For schools, the government plays the “$289 billion of the next 10 years” game. Given the education inflation rate, it’s practically flat in real terms.

In the shorter timeframe of the budget estimates: “Total education function expenses are expected to decrease by 1.4 per cent in real terms from 2020-21 to 2021-22 and increase by 0.2 per cent in real terms from 2021-22 to 2024-25.”

The government appears to dislike education almost as much as the ABC. (Yes, the national broadcaster continues to go backwards in real terms.)

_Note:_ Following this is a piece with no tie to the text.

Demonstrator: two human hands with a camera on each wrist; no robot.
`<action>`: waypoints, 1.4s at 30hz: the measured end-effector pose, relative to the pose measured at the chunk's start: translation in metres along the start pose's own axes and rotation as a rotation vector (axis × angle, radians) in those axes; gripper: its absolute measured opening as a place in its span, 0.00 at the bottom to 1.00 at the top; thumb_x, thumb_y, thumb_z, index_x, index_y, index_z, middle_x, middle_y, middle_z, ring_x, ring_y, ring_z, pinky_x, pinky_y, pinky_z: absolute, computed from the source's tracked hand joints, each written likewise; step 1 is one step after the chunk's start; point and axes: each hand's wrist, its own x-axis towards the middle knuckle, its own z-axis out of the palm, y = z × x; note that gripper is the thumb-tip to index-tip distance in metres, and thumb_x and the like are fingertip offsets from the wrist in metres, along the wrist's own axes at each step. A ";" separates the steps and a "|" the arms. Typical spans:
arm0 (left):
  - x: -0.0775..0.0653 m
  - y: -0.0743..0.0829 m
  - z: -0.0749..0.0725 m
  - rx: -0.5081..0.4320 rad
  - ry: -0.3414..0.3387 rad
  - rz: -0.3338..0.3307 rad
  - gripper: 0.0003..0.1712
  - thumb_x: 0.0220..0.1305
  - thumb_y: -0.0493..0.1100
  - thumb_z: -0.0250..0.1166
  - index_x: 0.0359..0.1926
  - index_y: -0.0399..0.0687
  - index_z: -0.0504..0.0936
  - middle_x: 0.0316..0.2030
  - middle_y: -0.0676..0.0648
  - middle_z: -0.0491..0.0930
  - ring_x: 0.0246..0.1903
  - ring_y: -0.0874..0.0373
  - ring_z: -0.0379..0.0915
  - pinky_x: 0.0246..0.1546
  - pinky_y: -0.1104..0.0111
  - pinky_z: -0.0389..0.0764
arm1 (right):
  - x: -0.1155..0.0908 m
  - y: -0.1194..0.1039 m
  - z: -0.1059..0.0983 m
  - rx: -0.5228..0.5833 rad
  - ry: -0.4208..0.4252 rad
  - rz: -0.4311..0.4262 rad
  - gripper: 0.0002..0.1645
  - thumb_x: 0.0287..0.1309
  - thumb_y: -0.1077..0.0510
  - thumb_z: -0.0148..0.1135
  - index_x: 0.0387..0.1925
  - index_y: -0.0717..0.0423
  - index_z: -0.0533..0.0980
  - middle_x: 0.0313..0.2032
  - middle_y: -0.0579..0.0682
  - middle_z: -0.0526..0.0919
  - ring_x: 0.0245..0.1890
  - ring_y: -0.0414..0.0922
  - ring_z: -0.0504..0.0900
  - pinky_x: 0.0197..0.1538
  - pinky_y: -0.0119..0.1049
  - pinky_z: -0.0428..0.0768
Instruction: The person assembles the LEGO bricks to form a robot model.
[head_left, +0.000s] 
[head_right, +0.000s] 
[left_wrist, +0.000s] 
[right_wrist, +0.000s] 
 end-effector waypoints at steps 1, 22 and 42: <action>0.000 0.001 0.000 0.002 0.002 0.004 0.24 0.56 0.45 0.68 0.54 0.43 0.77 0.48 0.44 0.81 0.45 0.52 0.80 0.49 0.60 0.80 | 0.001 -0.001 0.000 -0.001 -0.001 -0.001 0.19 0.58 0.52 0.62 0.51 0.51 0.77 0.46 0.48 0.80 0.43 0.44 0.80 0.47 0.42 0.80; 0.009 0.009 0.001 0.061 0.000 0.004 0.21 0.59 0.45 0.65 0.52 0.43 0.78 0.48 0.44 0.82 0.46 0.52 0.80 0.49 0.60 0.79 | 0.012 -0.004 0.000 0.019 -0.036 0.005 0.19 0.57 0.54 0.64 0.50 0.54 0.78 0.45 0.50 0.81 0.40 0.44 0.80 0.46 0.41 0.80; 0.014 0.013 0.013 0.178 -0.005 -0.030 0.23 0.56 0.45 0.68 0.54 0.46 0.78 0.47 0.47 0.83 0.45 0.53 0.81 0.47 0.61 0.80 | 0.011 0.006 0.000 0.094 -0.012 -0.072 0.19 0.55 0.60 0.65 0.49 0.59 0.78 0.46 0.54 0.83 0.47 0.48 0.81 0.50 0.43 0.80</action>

So enjoy the Band-Aids for the immediate political problems and the happy hangover from the government’s big spending last year, while it lasts.

As for signs of a cure for our lingering malaise of weak business investment and shrinking real take-home wages – the one that was obvious before COVID – it’s not there.

If you’re the Treasurer, you can solve our productivity growth problem with a happy assumption: “Underlying productivity growth is assumed to converge over a 10‑year period to the average growth rate in labour productivity over the 30 years to 2018‑19 of 1.5 per cent per annum.”

Australia and the world have fundamentally changed.

Without being smarter, better trained, without significant and wise capital investment beyond things that go bang, we’ll go back to slip-sliding away.

But that’s a problem for elections further away.

Like climate change, the Morrison government has missed the opportunity to get serious about it.